» **Problem requirements**
Your answer should consist solely of the lines from the first line of the data through the line with "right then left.", each reproduced exactly.

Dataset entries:

[Start of Attachment]

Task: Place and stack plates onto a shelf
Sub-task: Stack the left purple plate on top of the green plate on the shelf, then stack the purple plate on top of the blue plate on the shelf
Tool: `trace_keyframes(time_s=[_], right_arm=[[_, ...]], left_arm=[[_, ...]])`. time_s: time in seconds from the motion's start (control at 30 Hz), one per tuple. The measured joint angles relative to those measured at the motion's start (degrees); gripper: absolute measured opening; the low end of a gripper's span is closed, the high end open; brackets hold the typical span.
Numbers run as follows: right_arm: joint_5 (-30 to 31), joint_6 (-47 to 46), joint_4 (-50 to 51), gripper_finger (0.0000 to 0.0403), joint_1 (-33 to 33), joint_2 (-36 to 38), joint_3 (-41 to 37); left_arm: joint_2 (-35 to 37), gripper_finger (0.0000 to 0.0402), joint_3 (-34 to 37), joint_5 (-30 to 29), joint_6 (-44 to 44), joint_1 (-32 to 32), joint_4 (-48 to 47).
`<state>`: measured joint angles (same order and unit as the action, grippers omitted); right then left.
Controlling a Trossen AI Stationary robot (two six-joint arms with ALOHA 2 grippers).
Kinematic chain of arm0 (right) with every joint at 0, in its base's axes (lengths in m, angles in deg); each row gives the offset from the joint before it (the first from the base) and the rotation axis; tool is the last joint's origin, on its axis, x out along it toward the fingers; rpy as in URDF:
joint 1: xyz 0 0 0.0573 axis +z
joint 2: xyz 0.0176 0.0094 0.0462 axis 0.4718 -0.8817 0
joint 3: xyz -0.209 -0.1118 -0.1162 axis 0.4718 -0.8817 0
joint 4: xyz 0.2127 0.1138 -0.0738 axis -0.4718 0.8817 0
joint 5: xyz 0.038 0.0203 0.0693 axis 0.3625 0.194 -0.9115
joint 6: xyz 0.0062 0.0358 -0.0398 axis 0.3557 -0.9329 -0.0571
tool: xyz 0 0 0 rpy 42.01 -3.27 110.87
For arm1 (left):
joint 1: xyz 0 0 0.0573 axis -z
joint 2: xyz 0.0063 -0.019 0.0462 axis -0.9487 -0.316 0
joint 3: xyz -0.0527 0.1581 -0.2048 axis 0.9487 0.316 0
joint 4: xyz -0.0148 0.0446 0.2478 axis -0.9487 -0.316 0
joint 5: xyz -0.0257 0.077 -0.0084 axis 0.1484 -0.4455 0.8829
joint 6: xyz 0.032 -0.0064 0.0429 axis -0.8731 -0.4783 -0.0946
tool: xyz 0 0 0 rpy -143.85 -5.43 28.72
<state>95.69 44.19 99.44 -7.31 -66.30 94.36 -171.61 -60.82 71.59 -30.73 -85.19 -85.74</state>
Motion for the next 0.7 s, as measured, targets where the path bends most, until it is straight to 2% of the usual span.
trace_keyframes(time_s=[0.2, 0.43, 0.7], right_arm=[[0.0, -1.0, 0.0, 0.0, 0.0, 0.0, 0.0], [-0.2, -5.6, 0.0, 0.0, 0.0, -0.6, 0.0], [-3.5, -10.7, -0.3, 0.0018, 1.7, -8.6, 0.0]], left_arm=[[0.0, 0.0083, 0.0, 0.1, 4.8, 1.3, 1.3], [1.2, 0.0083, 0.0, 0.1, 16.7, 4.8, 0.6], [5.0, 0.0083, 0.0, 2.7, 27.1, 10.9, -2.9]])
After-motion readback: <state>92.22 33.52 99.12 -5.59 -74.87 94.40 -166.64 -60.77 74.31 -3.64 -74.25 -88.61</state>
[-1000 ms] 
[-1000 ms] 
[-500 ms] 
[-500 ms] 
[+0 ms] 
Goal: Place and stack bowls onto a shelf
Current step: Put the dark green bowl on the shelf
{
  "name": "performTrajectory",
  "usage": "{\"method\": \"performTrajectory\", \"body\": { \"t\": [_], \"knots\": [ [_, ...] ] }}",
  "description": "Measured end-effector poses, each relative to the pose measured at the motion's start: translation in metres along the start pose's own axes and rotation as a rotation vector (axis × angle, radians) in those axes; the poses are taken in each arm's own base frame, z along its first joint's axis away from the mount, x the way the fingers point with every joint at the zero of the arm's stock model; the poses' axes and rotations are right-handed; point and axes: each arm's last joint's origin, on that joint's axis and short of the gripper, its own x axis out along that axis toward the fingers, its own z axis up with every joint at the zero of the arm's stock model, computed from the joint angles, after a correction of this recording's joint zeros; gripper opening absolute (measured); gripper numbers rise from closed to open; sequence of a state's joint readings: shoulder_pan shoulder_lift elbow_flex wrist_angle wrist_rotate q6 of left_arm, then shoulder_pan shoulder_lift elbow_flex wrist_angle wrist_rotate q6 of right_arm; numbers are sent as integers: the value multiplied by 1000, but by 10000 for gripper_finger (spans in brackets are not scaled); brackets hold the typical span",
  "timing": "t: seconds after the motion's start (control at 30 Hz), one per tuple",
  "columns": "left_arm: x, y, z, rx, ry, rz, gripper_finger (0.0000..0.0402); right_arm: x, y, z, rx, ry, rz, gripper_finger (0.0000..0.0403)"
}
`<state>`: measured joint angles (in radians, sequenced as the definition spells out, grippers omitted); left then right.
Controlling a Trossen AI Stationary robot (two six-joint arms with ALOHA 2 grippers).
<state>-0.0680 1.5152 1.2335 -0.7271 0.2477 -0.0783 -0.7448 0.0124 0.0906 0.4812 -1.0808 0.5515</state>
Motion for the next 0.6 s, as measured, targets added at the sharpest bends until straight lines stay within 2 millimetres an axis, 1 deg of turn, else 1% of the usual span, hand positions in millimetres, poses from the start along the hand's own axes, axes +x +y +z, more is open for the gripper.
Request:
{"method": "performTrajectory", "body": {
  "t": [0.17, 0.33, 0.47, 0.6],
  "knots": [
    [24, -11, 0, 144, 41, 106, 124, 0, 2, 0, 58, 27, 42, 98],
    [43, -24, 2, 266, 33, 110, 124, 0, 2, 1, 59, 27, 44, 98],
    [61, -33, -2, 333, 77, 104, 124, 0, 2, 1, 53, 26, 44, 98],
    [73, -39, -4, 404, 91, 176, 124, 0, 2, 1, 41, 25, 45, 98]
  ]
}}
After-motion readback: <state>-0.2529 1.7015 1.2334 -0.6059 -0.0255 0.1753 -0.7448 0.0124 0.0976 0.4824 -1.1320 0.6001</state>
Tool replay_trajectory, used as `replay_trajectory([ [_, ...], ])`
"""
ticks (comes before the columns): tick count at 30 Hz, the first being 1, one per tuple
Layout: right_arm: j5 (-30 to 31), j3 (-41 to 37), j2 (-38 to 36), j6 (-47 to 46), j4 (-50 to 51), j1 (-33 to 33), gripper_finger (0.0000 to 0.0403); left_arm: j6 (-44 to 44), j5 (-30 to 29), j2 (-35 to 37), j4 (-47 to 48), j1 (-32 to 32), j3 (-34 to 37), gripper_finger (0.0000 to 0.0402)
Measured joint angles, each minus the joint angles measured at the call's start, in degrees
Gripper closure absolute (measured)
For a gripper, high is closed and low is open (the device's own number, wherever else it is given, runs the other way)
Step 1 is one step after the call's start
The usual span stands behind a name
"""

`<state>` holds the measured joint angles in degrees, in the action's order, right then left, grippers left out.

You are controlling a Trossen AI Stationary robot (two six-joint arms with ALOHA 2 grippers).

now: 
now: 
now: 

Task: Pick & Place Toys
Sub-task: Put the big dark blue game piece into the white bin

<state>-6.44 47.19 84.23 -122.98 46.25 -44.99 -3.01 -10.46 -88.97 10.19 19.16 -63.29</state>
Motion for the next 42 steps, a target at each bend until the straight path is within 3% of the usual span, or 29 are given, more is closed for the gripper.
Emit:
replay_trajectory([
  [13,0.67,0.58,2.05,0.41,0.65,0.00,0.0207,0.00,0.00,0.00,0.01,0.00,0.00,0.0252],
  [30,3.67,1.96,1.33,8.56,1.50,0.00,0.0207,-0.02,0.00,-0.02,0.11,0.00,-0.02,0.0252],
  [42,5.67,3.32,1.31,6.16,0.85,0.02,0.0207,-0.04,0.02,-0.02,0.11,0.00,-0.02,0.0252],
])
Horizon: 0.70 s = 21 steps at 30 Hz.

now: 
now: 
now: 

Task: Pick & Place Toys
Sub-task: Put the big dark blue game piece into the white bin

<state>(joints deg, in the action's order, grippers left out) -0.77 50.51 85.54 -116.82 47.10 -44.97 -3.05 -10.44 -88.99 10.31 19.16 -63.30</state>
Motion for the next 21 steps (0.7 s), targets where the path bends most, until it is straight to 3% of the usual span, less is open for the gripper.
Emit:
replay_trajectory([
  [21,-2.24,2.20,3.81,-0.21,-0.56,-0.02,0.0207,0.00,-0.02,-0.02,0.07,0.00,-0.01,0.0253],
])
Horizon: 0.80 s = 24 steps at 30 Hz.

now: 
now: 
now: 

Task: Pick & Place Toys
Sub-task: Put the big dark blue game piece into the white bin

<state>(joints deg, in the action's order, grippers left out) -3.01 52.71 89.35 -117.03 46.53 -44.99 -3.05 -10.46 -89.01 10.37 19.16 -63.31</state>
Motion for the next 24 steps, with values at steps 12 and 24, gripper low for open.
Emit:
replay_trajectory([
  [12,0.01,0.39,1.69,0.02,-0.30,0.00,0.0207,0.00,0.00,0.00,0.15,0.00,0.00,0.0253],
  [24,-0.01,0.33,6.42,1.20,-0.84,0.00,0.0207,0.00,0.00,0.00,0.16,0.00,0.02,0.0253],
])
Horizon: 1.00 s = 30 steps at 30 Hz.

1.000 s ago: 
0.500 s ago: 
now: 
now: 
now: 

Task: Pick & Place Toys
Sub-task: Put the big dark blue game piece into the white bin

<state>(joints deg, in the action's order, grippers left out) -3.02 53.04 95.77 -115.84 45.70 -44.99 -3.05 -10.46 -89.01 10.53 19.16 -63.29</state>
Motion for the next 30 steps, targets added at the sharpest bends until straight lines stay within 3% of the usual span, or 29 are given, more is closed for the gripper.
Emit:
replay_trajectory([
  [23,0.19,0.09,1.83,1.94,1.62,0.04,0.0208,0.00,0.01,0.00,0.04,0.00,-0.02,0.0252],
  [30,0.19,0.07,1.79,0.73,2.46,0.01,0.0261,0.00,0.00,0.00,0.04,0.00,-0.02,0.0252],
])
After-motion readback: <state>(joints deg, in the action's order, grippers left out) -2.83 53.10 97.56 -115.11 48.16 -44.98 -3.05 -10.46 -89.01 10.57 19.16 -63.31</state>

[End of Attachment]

» **Answer below**
Task: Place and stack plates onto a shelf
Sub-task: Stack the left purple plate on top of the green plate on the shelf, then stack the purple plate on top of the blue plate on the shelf
Tool: `trace_keyframes(time_s=[_], right_arm=[[_, ...]], left_arm=[[_, ...]])`. time_s: time in seconds from the motion's start (control at 30 Hz), one per tuple. The measured joint angles relative to those measured at the motion's start (degrees); gripper: absolute measured opening; the low end of a gripper's span is closed, the high end open; brackets hold the typical span.
Numbers run as follows: right_arm: joint_5 (-30 to 31), joint_6 (-47 to 46), joint_4 (-50 to 51), gripper_finger (0.0000 to 0.0403), joint_1 (-33 to 33), joint_2 (-36 to 38), joint_3 (-41 to 37); left_arm: joint_2 (-35 to 37), gripper_finger (0.0000 to 0.0402), joint_3 (-34 to 37), joint_5 (-30 to 29), joint_6 (-44 to 44), joint_1 (-32 to 32), joint_4 (-48 to 47).
`<state>`: measured joint angles (same order and unit as the action, grippers omitted); right then left.

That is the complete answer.